私は、嫌いな人が少ない。代わりに、苦手な人がいる。怒鳴り散らして無理な欲求をしてくる元上司、ヘラヘラと笑いながら人を小馬鹿にする元同級生、自分が気に入らないものは、「解釈違いです。地雷です」となんでもかんでも目の敵にする元フォロワー。

「相手に悪意が無いのなら仕方ない」。苦手な人にも、そう考えてきた

ただ、そんな上司は最終的にメンタルをやられて退職に追い込まれてしまった。そう思うと病気だからしょうがなかったとも言える。彼は、彼のさらに上の上司にまた圧力を掛けられていた被害者の一人だった。

同級生についても、私の通っていた学校はいわゆる訳ありの学生が通う単位校で、あの同級生も恐らく何らかの症状か特性でああいうものの見方しか出来なかったのだろう。学生なんて大人から見れば、まだまだ精神的に幼い部分はある。
元フォロワーは家庭環境が複雑らしかった。調べてみれば何かで我慢を強いられて育った人程、他者を許せない心情を持ちがちだと言う。

私は、おおよそ他人に嫌悪感を抱いても、こうして「相手に悪意が無いのなら仕方ない」という視点でそれを中和してきた。

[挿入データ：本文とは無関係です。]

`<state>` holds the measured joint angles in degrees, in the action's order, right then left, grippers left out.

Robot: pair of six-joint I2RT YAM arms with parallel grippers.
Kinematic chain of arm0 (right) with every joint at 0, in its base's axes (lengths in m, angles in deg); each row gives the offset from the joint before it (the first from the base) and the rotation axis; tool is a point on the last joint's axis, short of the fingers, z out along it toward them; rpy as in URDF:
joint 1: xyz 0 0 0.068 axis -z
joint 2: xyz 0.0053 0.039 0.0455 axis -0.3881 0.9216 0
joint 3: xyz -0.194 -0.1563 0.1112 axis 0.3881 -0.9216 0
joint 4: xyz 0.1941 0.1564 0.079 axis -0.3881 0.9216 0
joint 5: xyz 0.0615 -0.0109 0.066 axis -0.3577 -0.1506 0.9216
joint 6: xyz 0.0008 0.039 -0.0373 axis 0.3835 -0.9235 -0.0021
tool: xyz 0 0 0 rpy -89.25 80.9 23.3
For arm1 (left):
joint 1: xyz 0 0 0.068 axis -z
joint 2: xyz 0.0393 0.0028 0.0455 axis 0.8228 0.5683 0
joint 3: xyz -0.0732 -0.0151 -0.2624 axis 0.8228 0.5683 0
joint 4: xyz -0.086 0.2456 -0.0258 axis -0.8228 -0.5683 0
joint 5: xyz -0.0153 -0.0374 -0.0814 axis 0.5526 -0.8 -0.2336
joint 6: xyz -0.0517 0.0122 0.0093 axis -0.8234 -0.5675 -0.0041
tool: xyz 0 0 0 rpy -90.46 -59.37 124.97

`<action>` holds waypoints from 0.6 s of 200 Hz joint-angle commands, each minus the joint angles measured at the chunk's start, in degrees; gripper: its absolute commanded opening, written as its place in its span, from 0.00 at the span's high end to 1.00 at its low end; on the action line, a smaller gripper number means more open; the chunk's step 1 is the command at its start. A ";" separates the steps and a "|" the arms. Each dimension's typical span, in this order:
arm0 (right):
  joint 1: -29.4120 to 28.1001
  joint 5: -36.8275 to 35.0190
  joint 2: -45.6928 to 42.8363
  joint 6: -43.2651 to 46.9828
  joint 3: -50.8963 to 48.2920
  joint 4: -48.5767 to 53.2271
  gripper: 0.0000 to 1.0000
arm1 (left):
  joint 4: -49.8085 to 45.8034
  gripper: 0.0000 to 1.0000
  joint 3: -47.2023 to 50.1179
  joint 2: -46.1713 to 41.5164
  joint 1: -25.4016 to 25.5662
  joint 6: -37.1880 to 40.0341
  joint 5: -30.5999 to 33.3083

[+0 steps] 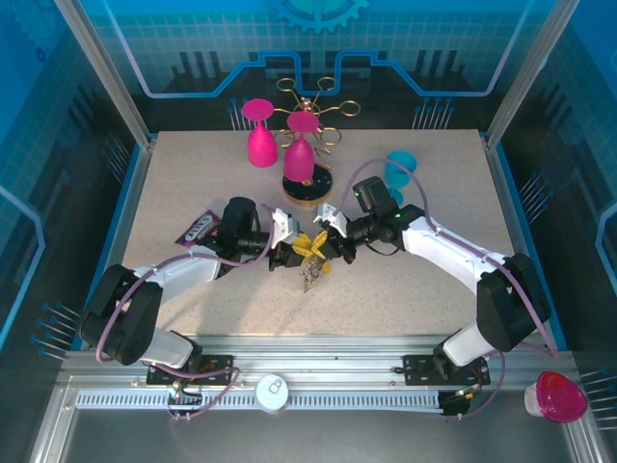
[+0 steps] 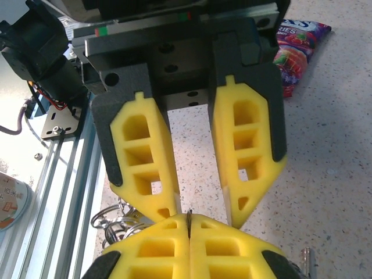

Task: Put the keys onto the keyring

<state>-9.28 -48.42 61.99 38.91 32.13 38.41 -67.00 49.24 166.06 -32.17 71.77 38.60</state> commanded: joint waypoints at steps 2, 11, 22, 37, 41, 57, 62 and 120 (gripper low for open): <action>-1.08 3.03 0.77 0.73 2.30 -0.67 1.00 | 0.59 0.72 0.45 0.47 0.30 1.86 -3.05; -1.19 2.79 0.95 0.74 2.37 -0.78 1.00 | 0.62 0.73 0.44 0.46 0.35 1.77 -3.35; -1.36 2.75 1.10 0.60 2.38 -1.02 1.00 | 0.46 0.79 0.31 0.42 0.35 1.75 -3.64; -1.53 2.69 1.17 0.40 2.38 -1.24 1.00 | -0.32 0.90 0.03 0.48 0.35 2.31 -3.95; -1.54 2.69 1.17 0.36 2.40 -1.29 1.00 | -0.51 0.93 -0.04 0.46 0.38 2.43 -4.00; -1.51 2.38 1.00 0.28 2.21 -1.42 1.00 | -0.60 0.98 -0.17 0.39 0.34 2.56 -4.26; -1.54 2.32 0.93 0.27 2.14 -1.49 1.00 | -0.64 1.00 -0.17 0.36 0.35 2.65 -4.30; 0.42 -2.23 -3.75 -2.39 -2.00 -5.44 0.64 | 0.28 1.00 0.84 -0.56 0.34 3.65 -3.38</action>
<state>-9.37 -50.16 62.25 38.06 32.06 36.79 -68.18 49.30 166.21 -32.12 73.06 36.79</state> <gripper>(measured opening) 0.292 0.052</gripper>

人の内側というのは外見では分からない。

私自身も発達障害を持ち、悪意がないにも関わらず煙たがられたり嫌われたり、なぜ理解してもらえないのだろう?という気持ちは嫌という程味わってきたからだ。

ネガティブな認識を疑って消化することは、私の長所で武器だった

「人が悪意や自覚なく迷惑行為をするからには、何かしらの理由があるはず」という思考は常で、物事には良い面も悪い面も必ずあると信じている。

例えば、浮気をした人というのは世間では必ずした本人を悪者として、それが例えば有名人であれば、謝罪会見をさせて仕事の場を奪い、さらに例えばそれが楽曲アーティストだとすれば、歌詞まで引用して作品まで叩かれる。

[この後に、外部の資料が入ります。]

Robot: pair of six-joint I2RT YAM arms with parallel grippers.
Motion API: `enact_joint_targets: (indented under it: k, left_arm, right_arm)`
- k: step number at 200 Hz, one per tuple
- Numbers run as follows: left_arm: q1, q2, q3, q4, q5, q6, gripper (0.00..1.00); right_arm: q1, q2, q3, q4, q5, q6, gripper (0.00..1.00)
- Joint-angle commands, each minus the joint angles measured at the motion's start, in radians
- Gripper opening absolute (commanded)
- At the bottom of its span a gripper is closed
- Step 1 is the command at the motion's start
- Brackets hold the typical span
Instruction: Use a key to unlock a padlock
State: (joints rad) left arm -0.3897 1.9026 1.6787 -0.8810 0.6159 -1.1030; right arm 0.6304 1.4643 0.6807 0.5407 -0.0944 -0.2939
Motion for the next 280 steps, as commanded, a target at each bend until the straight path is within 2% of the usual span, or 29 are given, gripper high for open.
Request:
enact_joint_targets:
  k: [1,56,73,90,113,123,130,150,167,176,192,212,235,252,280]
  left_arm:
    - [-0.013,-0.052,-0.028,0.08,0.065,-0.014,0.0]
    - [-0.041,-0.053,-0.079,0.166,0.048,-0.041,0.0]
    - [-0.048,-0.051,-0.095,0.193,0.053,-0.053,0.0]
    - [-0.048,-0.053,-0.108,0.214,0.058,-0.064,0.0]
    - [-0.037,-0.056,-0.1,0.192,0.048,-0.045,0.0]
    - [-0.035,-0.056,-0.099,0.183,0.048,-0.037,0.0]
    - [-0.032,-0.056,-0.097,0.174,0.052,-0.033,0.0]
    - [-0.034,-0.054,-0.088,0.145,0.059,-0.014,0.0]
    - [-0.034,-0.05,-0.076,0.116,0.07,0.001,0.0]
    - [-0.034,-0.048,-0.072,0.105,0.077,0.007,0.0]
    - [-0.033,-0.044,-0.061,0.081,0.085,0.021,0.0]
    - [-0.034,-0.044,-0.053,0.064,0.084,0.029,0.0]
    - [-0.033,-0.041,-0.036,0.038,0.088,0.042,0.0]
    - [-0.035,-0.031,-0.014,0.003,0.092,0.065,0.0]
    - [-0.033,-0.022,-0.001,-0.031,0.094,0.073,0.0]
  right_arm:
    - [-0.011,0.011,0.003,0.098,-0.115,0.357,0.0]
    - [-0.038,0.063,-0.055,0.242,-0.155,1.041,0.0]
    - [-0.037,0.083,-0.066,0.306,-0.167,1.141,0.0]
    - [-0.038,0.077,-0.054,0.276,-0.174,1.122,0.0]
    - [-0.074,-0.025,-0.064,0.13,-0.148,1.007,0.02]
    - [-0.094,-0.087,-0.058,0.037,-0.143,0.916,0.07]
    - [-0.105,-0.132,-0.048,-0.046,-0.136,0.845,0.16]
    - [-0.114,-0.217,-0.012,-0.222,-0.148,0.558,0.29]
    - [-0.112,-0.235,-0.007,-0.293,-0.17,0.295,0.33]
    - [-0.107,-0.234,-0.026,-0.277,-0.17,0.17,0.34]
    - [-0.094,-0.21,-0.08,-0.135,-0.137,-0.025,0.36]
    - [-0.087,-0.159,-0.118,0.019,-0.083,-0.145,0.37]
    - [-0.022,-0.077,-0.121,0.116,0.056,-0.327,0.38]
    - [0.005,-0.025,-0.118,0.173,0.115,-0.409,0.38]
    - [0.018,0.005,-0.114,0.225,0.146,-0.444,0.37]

けど、そもそも浮気のきっかけが、パートナーに原因があるとしたら?
別れるに別れられない事情があるとしたら?
そもそもその二人の間に『浮気をしない』という取り決めはあったのだろうか?

人をひとりだけ、死ぬまで愛情を持ち続ける事なんて正直無理な話だとも思う。さらにその人が創った作品に罪はないはずなのに、その作品までもがバッシングを受ける必要はあるだろうか……? 

こんなふうに、世間一般的なネガティブな認識を疑いに疑って物事を消化していく事を、私自身は今まで長所としてきた。この特技は人付き合いが下手くそな自分にとってある意味で武器であり、何かが出来ない自分を正義化する盾でもあった。

ただ、武器といえどかなり諸刃の剣で、結果としては怒鳴る上司とは体調を崩す直前までパワハラメールを交わしていたし、茶化す同級生には何も言い返せぬまま卒業し、元フォロワーとは私自身が『地雷』の話題を無理して盛り上げた。

体調を崩した私。相手の立場に立って考えないことの大切さを知った

こんな調子で人と付き合っていると、当たり前だがヘトヘトにもなる。そのうちにふと目にした『HSP』、簡単に言えば『空気を読みすぎて疲れてしまう人』について調べていた。

空気を読みすぎてもはや自分が空気そのものになった気がして、ついに体調を崩して初めて、なんとかしたかったのがきっかけだ。

そこで目にした本の内容が今も忘れられない。

『人を嫌いになってもいい、嫌いな相手のいいところ探しはやめよう』

ようやくこの一言で、『相手の立場に立って考えない』ことの大切さを知った。
私が長所だ武器だと思っていたこれは、自滅する為のただの欠点だったのだ。自分を守るためには、自分中心で世界を回さなければいけない。

もちろん、わがままを通すことが許されるのとイコールではないが、人のわがままを己に通させないというバリアを張ることが、もしかしたらこの世で一番必要な呪文なのかもしれない。